For every line below, output the text exactly and leave out images.

====== STORED DATA ======

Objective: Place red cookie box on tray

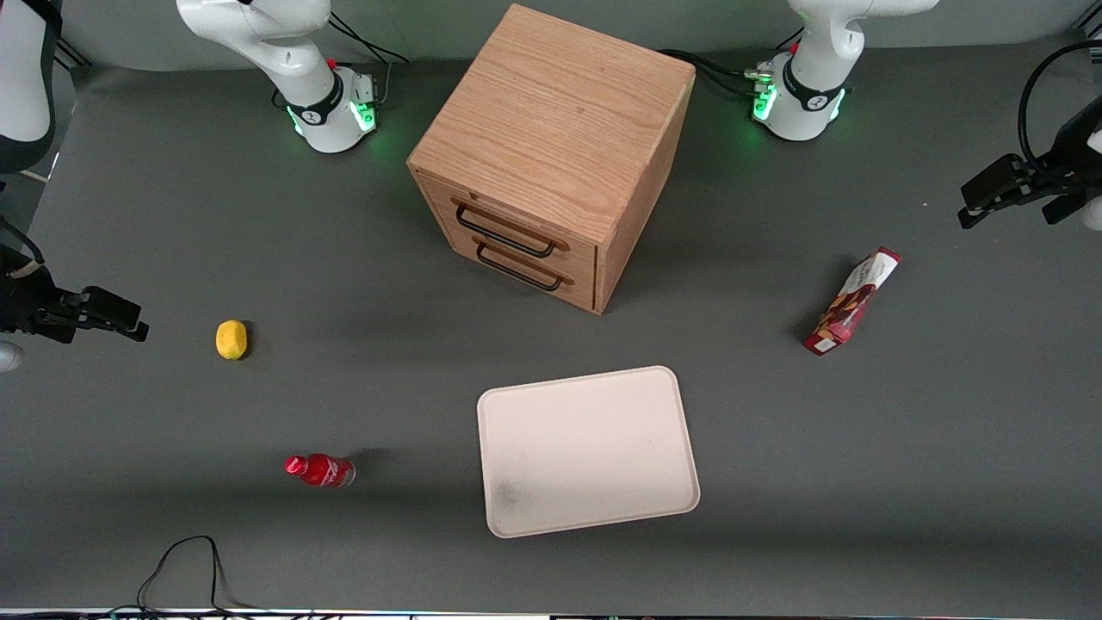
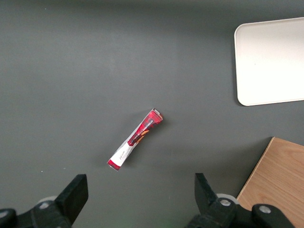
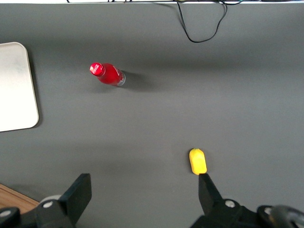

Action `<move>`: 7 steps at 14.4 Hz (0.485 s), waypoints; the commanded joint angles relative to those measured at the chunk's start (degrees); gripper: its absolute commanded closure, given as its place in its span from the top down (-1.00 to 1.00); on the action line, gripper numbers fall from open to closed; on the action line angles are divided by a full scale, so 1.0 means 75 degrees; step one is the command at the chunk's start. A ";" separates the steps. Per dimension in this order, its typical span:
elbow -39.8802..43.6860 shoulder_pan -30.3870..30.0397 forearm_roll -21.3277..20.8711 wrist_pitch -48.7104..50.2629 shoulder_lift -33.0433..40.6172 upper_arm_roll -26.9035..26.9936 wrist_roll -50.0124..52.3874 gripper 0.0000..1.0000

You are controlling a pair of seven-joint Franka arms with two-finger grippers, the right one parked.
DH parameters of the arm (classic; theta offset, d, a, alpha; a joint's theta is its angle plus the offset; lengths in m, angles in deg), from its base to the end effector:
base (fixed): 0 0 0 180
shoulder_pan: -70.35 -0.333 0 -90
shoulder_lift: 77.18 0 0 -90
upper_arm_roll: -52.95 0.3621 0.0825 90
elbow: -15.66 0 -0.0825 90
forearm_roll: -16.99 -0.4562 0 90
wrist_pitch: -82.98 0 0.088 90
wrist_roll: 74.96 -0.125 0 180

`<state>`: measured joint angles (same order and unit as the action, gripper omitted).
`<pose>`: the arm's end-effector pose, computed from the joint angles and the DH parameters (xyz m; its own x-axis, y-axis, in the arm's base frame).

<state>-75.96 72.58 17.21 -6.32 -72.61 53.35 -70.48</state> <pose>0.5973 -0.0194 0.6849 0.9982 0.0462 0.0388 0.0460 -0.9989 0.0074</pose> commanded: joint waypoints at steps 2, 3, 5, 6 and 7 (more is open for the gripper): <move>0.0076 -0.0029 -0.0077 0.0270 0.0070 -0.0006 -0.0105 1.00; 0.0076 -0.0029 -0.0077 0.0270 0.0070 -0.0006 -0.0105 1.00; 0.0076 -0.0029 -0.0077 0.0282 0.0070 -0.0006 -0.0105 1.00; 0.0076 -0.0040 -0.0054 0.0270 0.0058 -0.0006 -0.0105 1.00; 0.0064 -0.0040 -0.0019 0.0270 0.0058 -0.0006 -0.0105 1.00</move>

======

#### YOUR RESPONSE
Objective: Place red cookie box on tray


Action `<move>`: 7 steps at 14.4 Hz (0.485 s), waypoints; the commanded joint angles relative to those measured at the chunk's start (degrees); gripper: its absolute commanded closure, given as its place in its span from the top down (-1.00 to 1.00); on the action line, gripper numbers fall from open to closed; on the action line angles are divided by a full scale, so 1.0 means 75 degrees; step one is the command at the chunk's start. A ";" separates the steps. Per dimension in this order, its typical span:
elbow -39.8802..43.6860 shoulder_pan -30.3870..30.0397 forearm_roll -21.3277..20.8711 wrist_pitch -48.7104..50.2629 shoulder_lift -33.0433..40.6172 upper_arm_roll -26.9035..26.9936 wrist_roll -50.0124..52.3874 gripper 0.0000..1.0000

You are controlling a pair of seven-joint Franka arms with two-finger grippers, the right one parked.
DH parameters of the arm (classic; theta offset, d, a, alpha; a joint's theta is its angle plus the offset; lengths in m, angles in deg), from its base to the end effector:
base (fixed): 0 0 0 180
shoulder_pan: -70.35 -0.333 0 -90
shoulder_lift: 77.18 0 0 -90
upper_arm_roll: -52.95 0.3621 0.0825 90
elbow: -15.66 0 -0.0825 90
forearm_roll: -16.99 -0.4562 0 90
wrist_pitch: -82.98 0 0.088 90
wrist_roll: 74.96 -0.125 0 180

`<state>`: measured joint angles (same order and unit as the action, gripper omitted).
`<pose>`: the arm's end-effector pose, computed from the joint angles and the DH parameters (xyz m; its own x-axis, y-axis, in the arm's base frame).

<state>-75.96 72.58 17.21 -6.32 -72.61 53.35 -70.48</state> <pose>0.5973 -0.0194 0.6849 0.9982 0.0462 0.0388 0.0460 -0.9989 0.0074</pose> commanded: joint waypoints at steps 2, 3, 5, 6 and 7 (more is open for the gripper): <move>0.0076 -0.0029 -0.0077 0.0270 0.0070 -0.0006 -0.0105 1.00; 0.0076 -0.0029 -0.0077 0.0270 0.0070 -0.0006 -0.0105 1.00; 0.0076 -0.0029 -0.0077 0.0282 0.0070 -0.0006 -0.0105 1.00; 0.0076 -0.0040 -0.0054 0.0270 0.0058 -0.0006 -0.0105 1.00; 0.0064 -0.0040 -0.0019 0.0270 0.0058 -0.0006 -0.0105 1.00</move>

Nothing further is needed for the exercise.